The individual plot components are stored in different ROOT files, one for the individual background processes (one histogram per process plus the total), another one for the data, and the third for the signal process. All histograms here are of type [TH1](https://root.cern.ch/doc/master/classTH1.html), but you can also read in 2-dimensional [TH2](https://root.cern.ch/doc/master/classTH2.html) using `read_hist_2d(...)` instead of `read_hist_1d(...)`:

In [24]:
from hepdata_lib import RootFileReader

# reader = RootFileReader("example_inputs/mlfit_lm_1000.root")
# reader_data = RootFileReader("example_inputs/Data_cat0_singleH.root")
# reader_signal = RootFileReader("example_inputs/BprimeBToHB1000_cat0_singleH.root")

# TotalBackground = reader.read_hist_1d("shapes_prefit/cat0_singleH/total_background")
# TT = reader.read_hist_1d("shapes_prefit/cat0_singleH/TT")
# QCD = reader.read_hist_1d("shapes_prefit/cat0_singleH/QCDTT")
# WJets = reader.read_hist_1d("shapes_prefit/cat0_singleH/WJets")
# ZJets = reader.read_hist_1d("shapes_prefit/cat0_singleH/ZJets")

# Data = reader_data.read_hist_1d("h_bprimemass_SRlm")

# signal = reader_signal.read_hist_1d("h_bprimemass_SRlm")

reader = RootFileReader("combined_PostFitPredictions_Run2_Mask.root")
reader_signalWZ = RootFileReader("TChiWZ_600_1_MCRun2.root")
reader_signalWW = RootFileReader("TChiWW_500_1_MCRun2.root")

TotalBackground = reader.read_hist_1d("TotalBG")
ZEROONERES = reader.read_hist_1d("zeroOneres")
TWORES = reader.read_hist_1d("Twores")

Data = reader.read_hist_1d("DataFit")

signalWZ = reader_signalWZ.read_hist_1d("METvBin")
signalWW = reader_signalWW.read_hist_1d("METvBin")

The content of the histograms is stored as a dictionary, with keys `x` (bin center), `y` (bin value or for `TH2` the bin center of the 2nd dimension), `z` (`TH2` only: bin value), as well as the bin errors `dy` (`dz` for `TH2`).

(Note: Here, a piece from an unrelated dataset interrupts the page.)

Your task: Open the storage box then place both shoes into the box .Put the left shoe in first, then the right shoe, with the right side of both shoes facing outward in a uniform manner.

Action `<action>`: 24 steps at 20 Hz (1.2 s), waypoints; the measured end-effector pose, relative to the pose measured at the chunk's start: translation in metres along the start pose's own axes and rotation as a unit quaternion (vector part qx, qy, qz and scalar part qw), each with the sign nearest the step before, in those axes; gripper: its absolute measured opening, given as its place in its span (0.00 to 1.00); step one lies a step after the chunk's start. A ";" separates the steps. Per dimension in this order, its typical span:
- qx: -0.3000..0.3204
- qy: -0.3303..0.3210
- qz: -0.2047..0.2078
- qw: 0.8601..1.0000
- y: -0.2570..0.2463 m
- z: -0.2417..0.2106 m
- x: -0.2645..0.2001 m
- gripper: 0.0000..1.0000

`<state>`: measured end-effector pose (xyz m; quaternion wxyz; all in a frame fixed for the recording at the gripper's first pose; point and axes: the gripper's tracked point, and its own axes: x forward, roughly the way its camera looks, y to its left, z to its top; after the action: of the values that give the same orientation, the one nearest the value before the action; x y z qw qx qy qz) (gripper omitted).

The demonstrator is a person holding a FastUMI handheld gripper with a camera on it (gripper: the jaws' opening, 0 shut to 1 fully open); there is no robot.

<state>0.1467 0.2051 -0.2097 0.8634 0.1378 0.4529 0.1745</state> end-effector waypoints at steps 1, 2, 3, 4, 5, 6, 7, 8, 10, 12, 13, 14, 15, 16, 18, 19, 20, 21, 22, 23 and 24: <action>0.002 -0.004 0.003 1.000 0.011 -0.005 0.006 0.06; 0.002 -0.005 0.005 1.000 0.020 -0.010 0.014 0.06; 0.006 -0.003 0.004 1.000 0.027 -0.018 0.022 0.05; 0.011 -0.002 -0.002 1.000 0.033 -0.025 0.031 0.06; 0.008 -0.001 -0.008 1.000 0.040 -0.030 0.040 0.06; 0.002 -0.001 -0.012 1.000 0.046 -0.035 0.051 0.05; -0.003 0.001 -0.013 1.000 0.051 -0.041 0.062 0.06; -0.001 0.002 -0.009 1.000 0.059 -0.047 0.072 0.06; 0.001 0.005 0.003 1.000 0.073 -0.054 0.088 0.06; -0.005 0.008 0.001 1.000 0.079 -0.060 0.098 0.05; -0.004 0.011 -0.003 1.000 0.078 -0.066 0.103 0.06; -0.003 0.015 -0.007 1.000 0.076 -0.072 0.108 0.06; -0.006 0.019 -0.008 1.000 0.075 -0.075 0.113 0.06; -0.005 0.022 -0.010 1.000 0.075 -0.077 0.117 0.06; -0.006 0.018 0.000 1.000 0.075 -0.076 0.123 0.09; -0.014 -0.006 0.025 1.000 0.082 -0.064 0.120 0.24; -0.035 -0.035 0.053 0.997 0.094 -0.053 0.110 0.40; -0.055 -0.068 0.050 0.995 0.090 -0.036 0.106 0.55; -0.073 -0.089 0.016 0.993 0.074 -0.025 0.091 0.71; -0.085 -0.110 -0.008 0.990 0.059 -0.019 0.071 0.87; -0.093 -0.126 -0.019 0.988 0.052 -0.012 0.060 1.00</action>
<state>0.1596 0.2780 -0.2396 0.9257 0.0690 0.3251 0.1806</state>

Furthermore, the lower and upper bin edges (`x_edges`, for `TH2` also `y_edges`) are stored for each bin:

In [25]:
TotalBackground.keys()

dict_keys(['x', 'y', 'x_edges', 'x_labels', 'dy'])

The `RootFileReader` automatically recognises if the histogram has symmetric or assymmetric errors based on [TH1::GetBinErrorOption()](https://root.cern.ch/doc/master/classTH1.html#ac6e38c12259ab72c0d574614ee5a61c7). Symmetric errors are returned if this returns `TH1::kNormal`, in this case (as for the example here) the errors are a plain `float` per bin, otherwise a `tuple` of `float`. The bin edges are always stored as `tuple`:

In [26]:
from __future__ import print_function
for key in TotalBackground.keys():
    print(key, type(TotalBackground[key]), type(TotalBackground[key][0]))

x <class 'list'> <class 'float'>
y <class 'list'> <class 'float'>
x_edges <class 'list'> <class 'tuple'>
x_labels <class 'list'> <class 'str'>
dy <class 'list'> <class 'float'>


Now define the variables:

In [27]:
from hepdata_lib import Variable, Uncertainty

#-----------

# x-axis: MET
#print(Data["x_edges"])
xBins = Variable("$p_{miss}^{T}$", is_independent=True, is_binned=True, units="GeV")
# temp = []
# for i in range(0,len(Data["x"])-1):
#     temp.append((Data["x"][i],Data["x"][i+1]))
# xBins.values = temp
xBins.values = Data["x_edges"]

sigWZ = Variable("Number of WZ signal events", is_independent=False, is_binned=False, units="")
sigWZ.values = signalWZ["y"]

# y-axis: N events
sigWW = Variable("Number of WW signal events", is_independent=False, is_binned=False, units="")
sigWW.values = signalWW["y"]

totalbackground = Variable("Number of background events", is_independent=False, is_binned=False, units="")
totalbackground.values = TotalBackground["y"]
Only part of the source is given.